This is the second of a two-part series about the Westminster Coroners’ Inquests data. See part 1 for more detail about the source of the data, and my initial explorations of the summary data.
This post focuses more on the text of inquisitions (the formal legal record of the inquest’s findings and verdict). …
This dataset makes accessible the uniquely comprehensive records of vagrant removal from, through, and back to Middlesex, encompassing the details of some 14,789 removals (either forcibly or voluntarily) of people as vagrants between 1777 and 1786. It includes people ejected from London as vagrants, and those sent back to London from counties beyond
They’ve already written about this data in an excellent article (open access) and Crymble has blogged further about his ongoing research. (They have better visualisations too, so you could skip this post entirely and go to the real thing. Think of this as a taster.)
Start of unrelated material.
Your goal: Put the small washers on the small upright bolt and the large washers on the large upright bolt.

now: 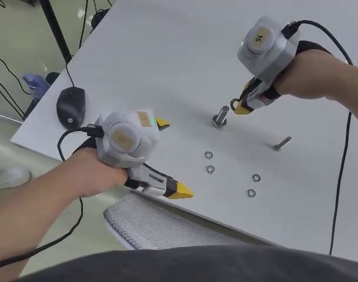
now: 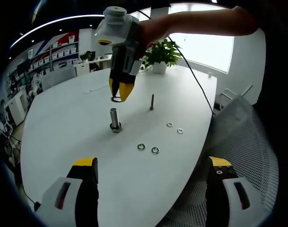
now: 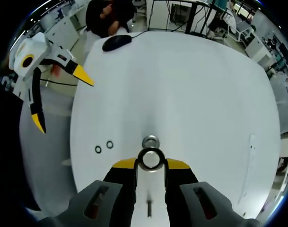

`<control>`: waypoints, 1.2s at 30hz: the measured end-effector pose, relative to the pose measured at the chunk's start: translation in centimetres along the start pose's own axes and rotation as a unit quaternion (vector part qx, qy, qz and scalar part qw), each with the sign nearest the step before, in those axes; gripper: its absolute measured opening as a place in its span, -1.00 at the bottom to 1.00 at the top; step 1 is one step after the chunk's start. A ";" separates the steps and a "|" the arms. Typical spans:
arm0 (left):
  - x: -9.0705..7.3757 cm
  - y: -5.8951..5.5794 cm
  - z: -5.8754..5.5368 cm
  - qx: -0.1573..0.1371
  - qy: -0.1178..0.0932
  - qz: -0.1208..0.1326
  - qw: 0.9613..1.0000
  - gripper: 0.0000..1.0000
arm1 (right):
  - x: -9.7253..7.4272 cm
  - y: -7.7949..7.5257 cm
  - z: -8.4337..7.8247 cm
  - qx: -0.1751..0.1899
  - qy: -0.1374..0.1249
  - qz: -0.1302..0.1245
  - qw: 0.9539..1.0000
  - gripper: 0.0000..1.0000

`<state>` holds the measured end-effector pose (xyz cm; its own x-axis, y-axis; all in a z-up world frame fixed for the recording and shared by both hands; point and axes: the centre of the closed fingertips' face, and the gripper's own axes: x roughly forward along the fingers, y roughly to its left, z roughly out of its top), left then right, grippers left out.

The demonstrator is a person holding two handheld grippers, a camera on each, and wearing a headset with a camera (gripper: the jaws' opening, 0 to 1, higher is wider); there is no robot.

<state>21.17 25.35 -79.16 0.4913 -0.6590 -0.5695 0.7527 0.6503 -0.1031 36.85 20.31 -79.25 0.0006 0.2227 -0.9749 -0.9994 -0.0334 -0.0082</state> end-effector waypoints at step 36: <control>-0.3 0.3 -0.6 -0.008 0.005 0.002 1.000 0.83 | 5.1 0.1 -0.1 -0.015 0.044 0.010 0.999 -0.56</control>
<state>20.96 25.96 -79.45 0.4903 -0.6522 -0.5781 0.7437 0.6589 -0.1126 36.78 21.37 -84.26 -0.0154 0.1345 -0.9908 -0.9977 -0.0673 0.0064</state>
I want to focus on ways of visualising multiple categories of qualitative information – the more categories you want to compare at the same time, the more complex a dataviz has to be. In this case, I’ve got four categories to play with: gender, dates, countries of origin, and vagrant ‘types’. That’s to say, there are three types of individual in the dataset: leaders of family groups, their dependents, and single vagrants. The gender of the majority of dependents is unknown (most are children), so for most of this post, I decided to simplify things by filtering out all of the dependents to focus on the group leaders and singles. (As a result, because I’m ignoring about 500 wives who were counted as dependents, the following will differ somewhat from the work referenced above.) This resulted in 10963 individuals.
Overall, the gender ratio of the vagrants looks almost perfectly balanced (5438 female to 5525 male). But this hides some interesting variations.
Firstly let’s break it down by the year of the case. (There are some missing records, and the very small numbers in 1777 and 1779 in particular are due to these gaps.) Two things stand out: the numbers of both female and male vagrants rise rapidly in the mid-1780s; and women are in the majority each year until 1782, after which they’re overtaken by men.
Now looking at vagrant type. As soon as you have multiple categories, you can split up the data in different ways – the “best” can depend on the data and exactly what it is you want to show. So graph 3a compares the percentages of male and female vagrants for each vagrant type, whereas graph 3b shows the percentages of group and single for each gender. 3b highlights that the majority were single individuals – something you wouldn’t know at all from 3a. It also makes it clear that vagrant type was gendered – considerably more men than women were singles. 3a, on the other hand, is better if you want to know exactly what the proportions of men and women were in each type. Most often, if I had to pick just one of these, it’s likely that I’d plump for 3b, because I’ve already seen that overall there are very similar numbers of men and women. But it might be a harder choice if that weren’t the case.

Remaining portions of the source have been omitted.